##### DATA FOR THIS EXERCISE #####

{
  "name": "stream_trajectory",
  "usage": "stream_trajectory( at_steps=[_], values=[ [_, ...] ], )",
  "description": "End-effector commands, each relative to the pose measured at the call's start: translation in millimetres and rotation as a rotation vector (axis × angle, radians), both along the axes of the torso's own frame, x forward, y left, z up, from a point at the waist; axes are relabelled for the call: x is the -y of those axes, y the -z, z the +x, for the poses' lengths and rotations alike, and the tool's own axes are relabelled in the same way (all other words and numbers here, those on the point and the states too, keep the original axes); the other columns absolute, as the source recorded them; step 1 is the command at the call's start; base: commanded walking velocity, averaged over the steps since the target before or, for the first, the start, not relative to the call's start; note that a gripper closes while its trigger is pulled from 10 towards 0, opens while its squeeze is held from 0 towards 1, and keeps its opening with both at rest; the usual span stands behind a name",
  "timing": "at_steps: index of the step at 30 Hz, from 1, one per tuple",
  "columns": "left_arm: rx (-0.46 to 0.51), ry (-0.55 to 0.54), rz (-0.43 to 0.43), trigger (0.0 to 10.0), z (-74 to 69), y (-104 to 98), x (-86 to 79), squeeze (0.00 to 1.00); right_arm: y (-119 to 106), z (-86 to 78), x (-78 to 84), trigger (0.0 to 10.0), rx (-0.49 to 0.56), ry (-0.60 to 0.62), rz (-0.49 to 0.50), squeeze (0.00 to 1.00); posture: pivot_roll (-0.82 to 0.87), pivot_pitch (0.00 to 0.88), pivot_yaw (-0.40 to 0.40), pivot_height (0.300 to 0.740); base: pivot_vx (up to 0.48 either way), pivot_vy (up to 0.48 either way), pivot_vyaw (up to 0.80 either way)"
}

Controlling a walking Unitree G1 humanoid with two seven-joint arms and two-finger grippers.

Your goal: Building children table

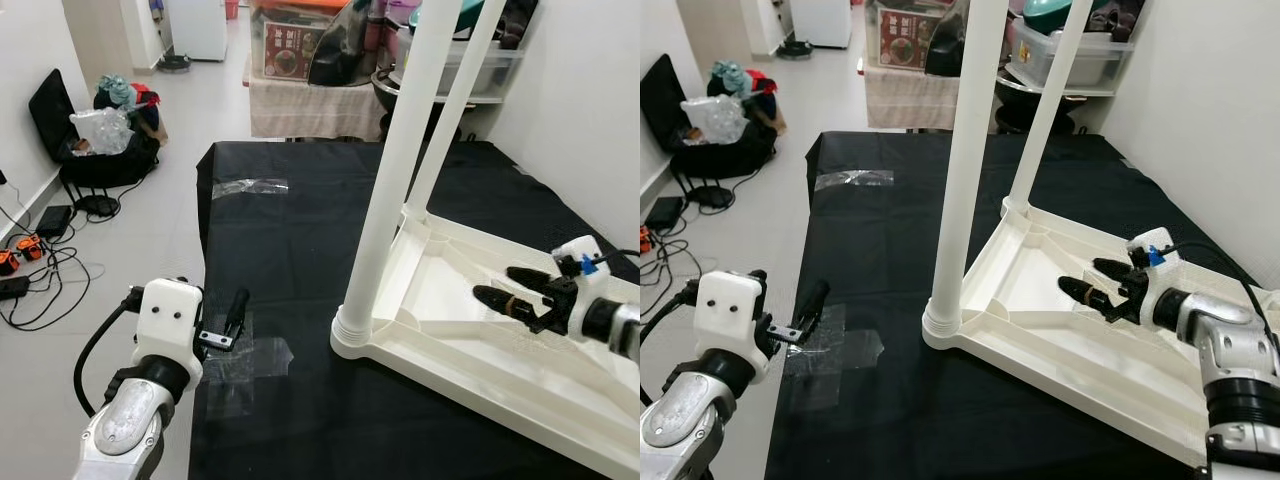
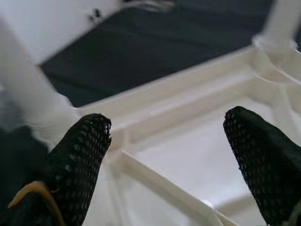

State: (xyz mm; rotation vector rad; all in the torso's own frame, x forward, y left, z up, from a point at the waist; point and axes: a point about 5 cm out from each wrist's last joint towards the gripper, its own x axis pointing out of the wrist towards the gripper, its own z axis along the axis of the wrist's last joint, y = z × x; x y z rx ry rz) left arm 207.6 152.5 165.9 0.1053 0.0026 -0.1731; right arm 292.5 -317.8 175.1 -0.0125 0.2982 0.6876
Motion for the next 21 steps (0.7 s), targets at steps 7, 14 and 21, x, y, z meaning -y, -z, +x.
stream_trajectory(
  at_steps=[7,14,21],
  values=[
    [-0.066,0.257,-0.037,10.0,-15.9,11.4,30.4,0.0,-23.8,-10.5,-27.7,10.0,0.085,-0.327,0.183,0.0,0.08,0.0,-0.083,0.74,0.0,0.0,0.0],
    [-0.087,0.39,-0.088,10.0,-26.7,13.3,48.2,0.0,-33.0,-7.0,-63.5,10.0,0.149,-0.454,0.233,0.0,0.08,0.0,-0.081,0.74,0.0,0.0,0.0],
    [-0.095,0.483,-0.118,10.0,-34.6,12.3,58.8,0.0,-42.6,7.5,-86.1,10.0,0.232,-0.406,0.222,0.0,0.08,0.0,-0.081,0.74,0.0,0.0,0.0]
  ],
)
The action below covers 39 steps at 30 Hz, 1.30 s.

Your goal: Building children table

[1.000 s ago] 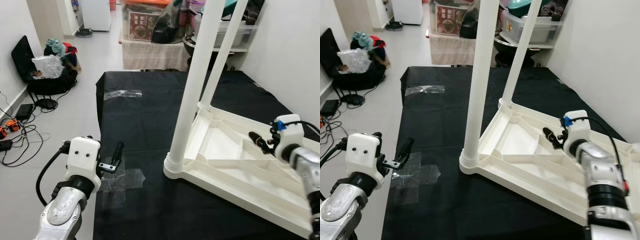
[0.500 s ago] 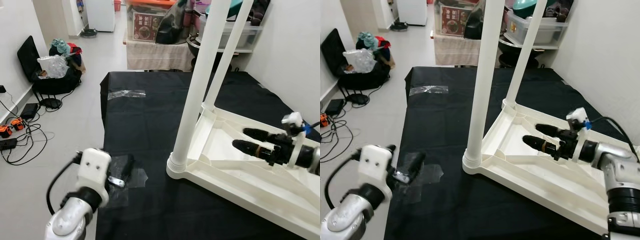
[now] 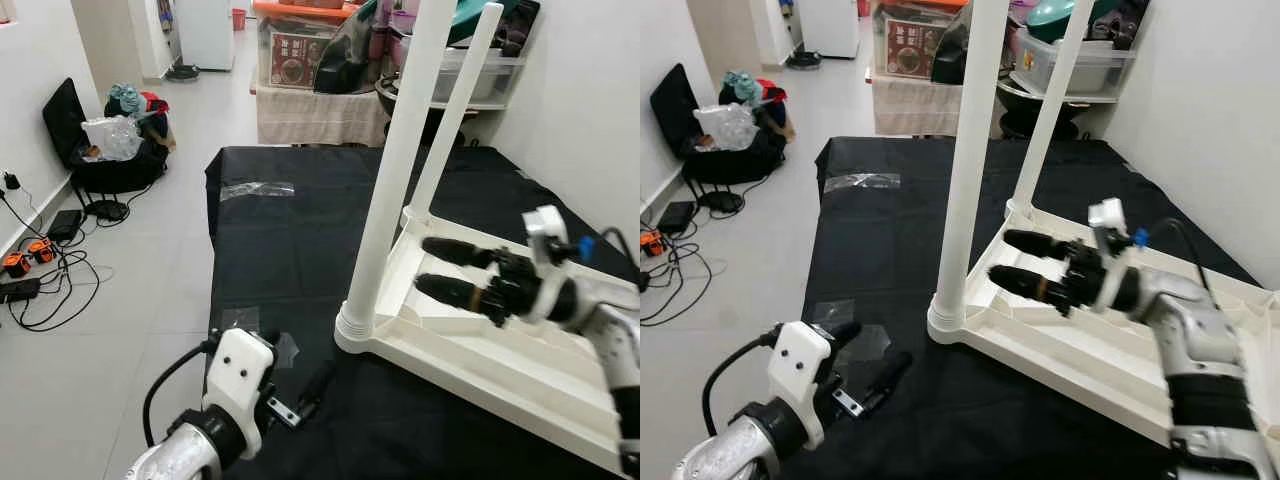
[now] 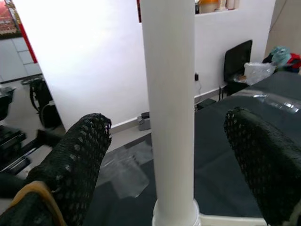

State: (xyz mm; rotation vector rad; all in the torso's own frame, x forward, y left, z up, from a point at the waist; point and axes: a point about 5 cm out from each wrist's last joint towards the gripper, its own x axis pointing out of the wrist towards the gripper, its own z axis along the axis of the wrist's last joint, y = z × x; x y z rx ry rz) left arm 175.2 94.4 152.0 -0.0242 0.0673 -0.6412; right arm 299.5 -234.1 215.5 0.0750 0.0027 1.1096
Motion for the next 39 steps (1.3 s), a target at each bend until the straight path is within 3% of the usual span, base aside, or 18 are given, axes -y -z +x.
stream_trajectory(
  at_steps=[1,9,20,39],
  values=[
    [0.007,0.026,0.005,10.0,-3.0,-1.0,1.6,0.0,-5.7,5.1,-8.6,10.0,0.026,0.007,0.004,0.0,0.09,0.0,-0.083,0.74,0.0,0.0,0.0],
    [0.013,0.029,0.01,10.0,-3.2,-1.1,2.0,0.0,-6.8,7.0,-13.6,10.0,0.033,0.01,0.005,0.0,0.09,0.001,-0.086,0.74,0.0,0.0,0.0],
    [0.022,0.06,-0.001,10.0,-7.6,-4.0,8.8,0.0,-3.6,12.7,-41.4,10.0,0.037,-0.011,0.028,0.0,0.09,0.004,-0.088,0.74,0.0,0.0,0.0],
    [0.035,0.052,0.0,10.0,-7.1,-5.3,8.7,0.0,5.9,8.4,-68.7,10.0,0.007,-0.065,0.051,0.0,0.09,0.0,-0.089,0.74,0.0,0.0,0.0]
  ],
)
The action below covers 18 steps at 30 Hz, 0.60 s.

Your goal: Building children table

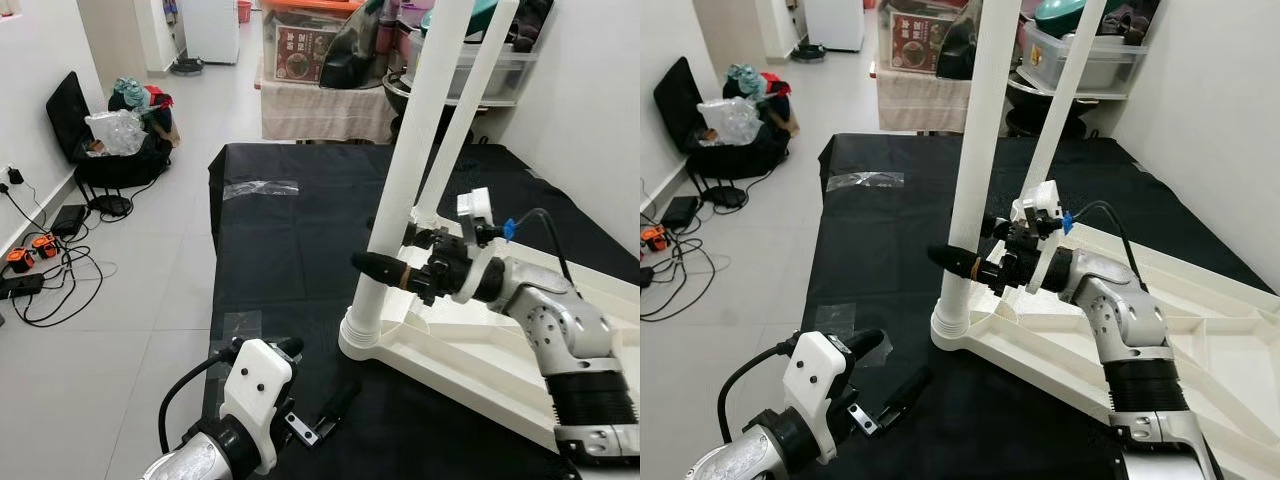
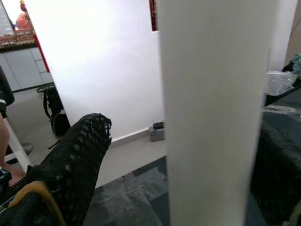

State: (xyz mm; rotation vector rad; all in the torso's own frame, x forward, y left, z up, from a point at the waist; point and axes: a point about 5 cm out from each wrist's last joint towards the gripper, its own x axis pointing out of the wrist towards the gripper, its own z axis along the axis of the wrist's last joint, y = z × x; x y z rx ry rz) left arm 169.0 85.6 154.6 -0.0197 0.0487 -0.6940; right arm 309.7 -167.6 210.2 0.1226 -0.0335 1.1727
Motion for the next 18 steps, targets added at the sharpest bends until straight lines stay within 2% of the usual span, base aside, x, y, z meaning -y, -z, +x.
stream_trajectory(
  at_steps=[1,6,18],
  values=[
    [0.016,0.0,0.003,10.0,-0.9,-2.7,-0.1,0.0,0.6,-1.8,-2.2,10.0,0.0,-0.002,-0.006,0.0,0.09,0.0,-0.089,0.74,0.0,0.0,0.0],
    [0.019,0.0,0.004,10.0,-0.6,-3.0,0.2,0.0,5.7,2.7,-8.4,10.0,0.004,0.044,-0.015,0.0,0.09,0.0,-0.091,0.74,0.0,0.0,0.0],
    [0.026,-0.006,0.007,10.0,-0.1,-3.4,0.9,0.0,6.2,11.1,-10.5,10.0,0.009,0.104,-0.025,0.0,0.1,0.0,-0.097,0.74,0.0,0.0,0.0]
  ],
)
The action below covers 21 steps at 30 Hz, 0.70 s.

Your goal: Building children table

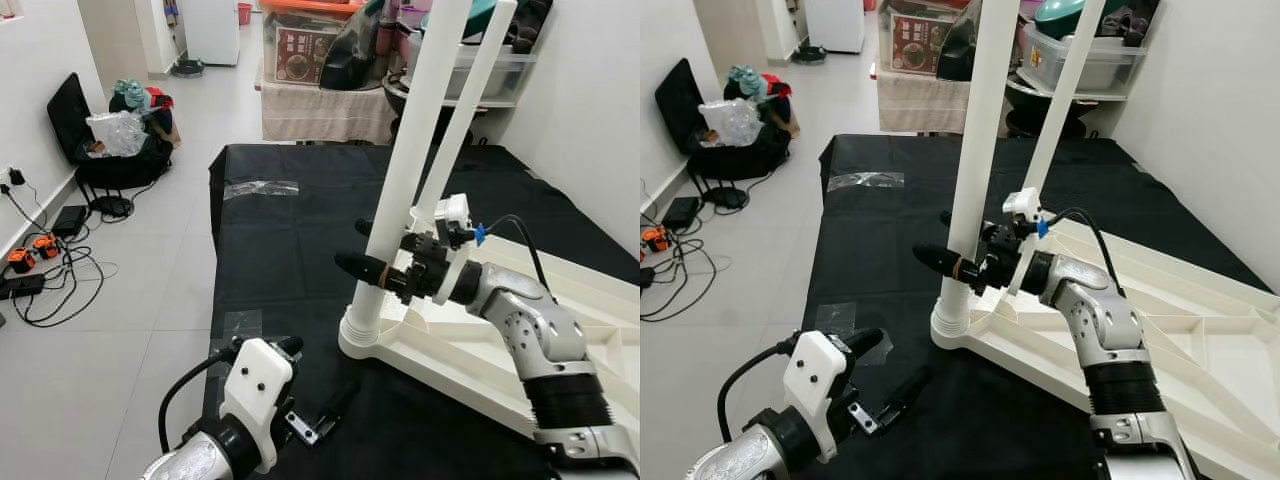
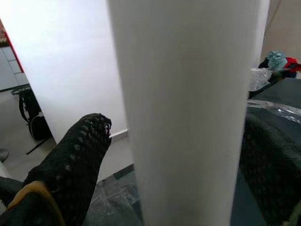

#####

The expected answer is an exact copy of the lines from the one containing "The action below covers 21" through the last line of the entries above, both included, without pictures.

The action below covers 21 steps at 30 Hz, 0.70 s.

Your goal: Building children table

No further output will be produced for this exercise.